# young pianist takes Rubinstein and Argerich in Chopin 1st concerto!



## michaelawes

Just wanted to share an amazing performance I have just come across on youtube




It's a young Israeli pianis whom, in my opinion, surpasses the performances of both Rubinstein and Argerich, two of my favorite chopin performers (who played this concerto).
Hope you enjoy!:tiphat:


----------



## Mal

Wow! That is superb. I've listened to several of the highest rated versions of this concerto since the Saturday before last (when it was featured on BBC building a library.) I prefer this to Rubinstein/NYPO/Walter (Rubinstein too aristocratic...) and Argerich (too driven...) and Pires (too restrained). But I prefer Giulini/Zimerman/LAPO to all performances, including this one - Zimerman & Giulini are a bit more dynamic ... though the Haifa orchestra put in a determined performance that's a lot better than many of the more famous orchestras I've listened to.
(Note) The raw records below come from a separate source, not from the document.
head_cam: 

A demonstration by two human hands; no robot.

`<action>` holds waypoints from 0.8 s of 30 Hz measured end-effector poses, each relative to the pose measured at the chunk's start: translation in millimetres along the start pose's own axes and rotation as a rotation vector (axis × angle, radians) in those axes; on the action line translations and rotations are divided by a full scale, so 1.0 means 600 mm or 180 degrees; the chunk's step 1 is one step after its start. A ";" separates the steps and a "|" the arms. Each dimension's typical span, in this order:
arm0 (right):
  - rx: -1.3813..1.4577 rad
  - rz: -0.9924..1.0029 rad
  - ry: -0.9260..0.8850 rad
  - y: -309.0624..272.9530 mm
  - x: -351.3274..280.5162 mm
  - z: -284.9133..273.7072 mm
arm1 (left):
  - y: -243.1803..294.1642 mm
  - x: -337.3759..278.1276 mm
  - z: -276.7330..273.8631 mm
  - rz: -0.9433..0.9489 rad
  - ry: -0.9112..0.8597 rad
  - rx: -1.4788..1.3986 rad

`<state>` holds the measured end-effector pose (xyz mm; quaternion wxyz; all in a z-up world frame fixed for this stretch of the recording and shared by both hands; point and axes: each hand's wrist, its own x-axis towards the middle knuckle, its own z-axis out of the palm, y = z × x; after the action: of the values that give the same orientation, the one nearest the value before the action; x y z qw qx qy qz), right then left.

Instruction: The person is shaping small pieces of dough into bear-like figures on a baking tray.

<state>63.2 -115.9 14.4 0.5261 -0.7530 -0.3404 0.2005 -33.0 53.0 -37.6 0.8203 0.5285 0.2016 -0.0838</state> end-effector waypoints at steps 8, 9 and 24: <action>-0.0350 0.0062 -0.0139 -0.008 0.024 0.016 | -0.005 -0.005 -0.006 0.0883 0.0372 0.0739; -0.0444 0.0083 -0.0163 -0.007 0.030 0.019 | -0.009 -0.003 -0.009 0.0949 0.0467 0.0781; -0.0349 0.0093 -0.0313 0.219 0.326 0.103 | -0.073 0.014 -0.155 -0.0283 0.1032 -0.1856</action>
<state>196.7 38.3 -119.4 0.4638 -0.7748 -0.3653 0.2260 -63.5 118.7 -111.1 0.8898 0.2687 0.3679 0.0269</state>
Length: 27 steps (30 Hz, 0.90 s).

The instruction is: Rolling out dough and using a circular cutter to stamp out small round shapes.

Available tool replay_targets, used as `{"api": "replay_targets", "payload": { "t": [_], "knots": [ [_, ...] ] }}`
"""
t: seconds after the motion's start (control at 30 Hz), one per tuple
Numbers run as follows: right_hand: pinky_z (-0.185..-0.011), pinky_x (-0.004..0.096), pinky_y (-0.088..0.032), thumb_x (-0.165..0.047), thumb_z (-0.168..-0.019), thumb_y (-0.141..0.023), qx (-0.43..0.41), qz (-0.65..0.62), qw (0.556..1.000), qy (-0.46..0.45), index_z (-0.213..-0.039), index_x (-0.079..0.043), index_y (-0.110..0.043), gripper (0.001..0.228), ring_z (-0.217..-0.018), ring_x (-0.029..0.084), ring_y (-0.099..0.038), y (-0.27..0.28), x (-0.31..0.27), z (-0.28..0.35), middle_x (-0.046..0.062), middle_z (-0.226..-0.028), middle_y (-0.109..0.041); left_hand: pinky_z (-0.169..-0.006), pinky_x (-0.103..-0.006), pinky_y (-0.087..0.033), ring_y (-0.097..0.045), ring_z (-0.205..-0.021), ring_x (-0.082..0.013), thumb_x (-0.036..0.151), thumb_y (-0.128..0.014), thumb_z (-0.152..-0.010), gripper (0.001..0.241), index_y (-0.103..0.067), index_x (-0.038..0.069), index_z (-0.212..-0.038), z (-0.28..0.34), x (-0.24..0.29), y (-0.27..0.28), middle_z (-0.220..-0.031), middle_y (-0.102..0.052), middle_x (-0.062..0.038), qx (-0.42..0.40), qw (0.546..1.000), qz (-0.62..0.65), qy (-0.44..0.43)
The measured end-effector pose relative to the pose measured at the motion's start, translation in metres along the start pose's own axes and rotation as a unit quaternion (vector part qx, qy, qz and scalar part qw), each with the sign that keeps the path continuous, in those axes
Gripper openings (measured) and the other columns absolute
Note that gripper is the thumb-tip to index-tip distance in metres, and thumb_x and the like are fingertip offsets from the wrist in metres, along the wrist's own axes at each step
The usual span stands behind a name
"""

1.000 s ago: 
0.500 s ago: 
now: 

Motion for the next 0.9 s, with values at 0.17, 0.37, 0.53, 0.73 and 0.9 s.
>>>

That horn is a bit intrusive, though... maybe it was too close to the mike...


----------



## Pugg

O.P is 5 years old Mal, poster never been seen again, I do think self promoting.


----------



## Mal

Why assume it's self promotion? A quick search showed the pianist is quite renowned, not just any "young pianist". Maybe the poster hasn't been seen again because no one bothered responding!


----------



## Pugg

Posting the same thing in three threads.....


----------